* Extracted records *
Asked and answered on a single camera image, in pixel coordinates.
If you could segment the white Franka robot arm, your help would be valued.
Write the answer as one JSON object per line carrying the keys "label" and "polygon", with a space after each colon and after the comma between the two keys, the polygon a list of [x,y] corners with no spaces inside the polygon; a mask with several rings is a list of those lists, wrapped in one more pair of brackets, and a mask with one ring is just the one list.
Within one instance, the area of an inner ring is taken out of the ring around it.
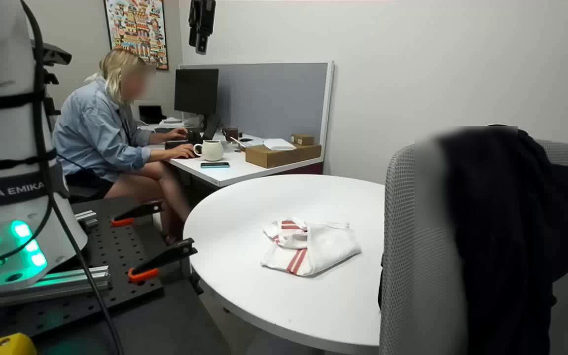
{"label": "white Franka robot arm", "polygon": [[0,291],[36,283],[87,244],[46,116],[46,43],[24,0],[0,0]]}

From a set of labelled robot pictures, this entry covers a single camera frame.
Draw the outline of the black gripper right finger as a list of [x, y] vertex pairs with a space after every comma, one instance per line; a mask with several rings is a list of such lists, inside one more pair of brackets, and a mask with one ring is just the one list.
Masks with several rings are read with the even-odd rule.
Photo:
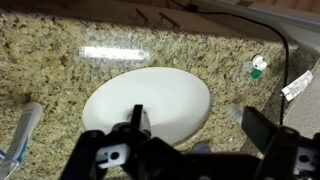
[[243, 112], [241, 129], [256, 148], [261, 153], [264, 153], [277, 131], [277, 126], [269, 121], [256, 108], [246, 106]]

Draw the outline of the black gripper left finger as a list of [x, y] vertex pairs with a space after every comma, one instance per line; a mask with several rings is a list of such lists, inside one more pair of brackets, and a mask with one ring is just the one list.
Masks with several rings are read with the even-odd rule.
[[142, 114], [143, 114], [143, 106], [141, 104], [135, 105], [133, 108], [132, 116], [131, 116], [131, 120], [130, 120], [131, 124], [135, 128], [140, 127]]

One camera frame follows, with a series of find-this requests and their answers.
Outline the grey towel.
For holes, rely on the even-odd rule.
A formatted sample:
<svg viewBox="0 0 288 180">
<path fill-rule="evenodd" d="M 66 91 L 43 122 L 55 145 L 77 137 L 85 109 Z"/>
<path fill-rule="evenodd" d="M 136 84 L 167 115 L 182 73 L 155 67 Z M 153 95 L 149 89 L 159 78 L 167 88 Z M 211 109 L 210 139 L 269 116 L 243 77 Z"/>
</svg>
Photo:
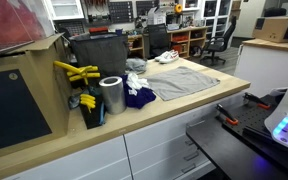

* What the exercise asks *
Every line from the one containing "136 84 L 167" through the last line of the listing must be written out again exactly, and no other line. Leave the pictures aside.

* Answer for this exercise *
<path fill-rule="evenodd" d="M 136 84 L 167 115 L 182 73 L 155 67 Z M 153 95 L 149 89 L 159 78 L 167 88 Z M 211 109 L 210 139 L 269 116 L 243 77 Z"/>
</svg>
Photo:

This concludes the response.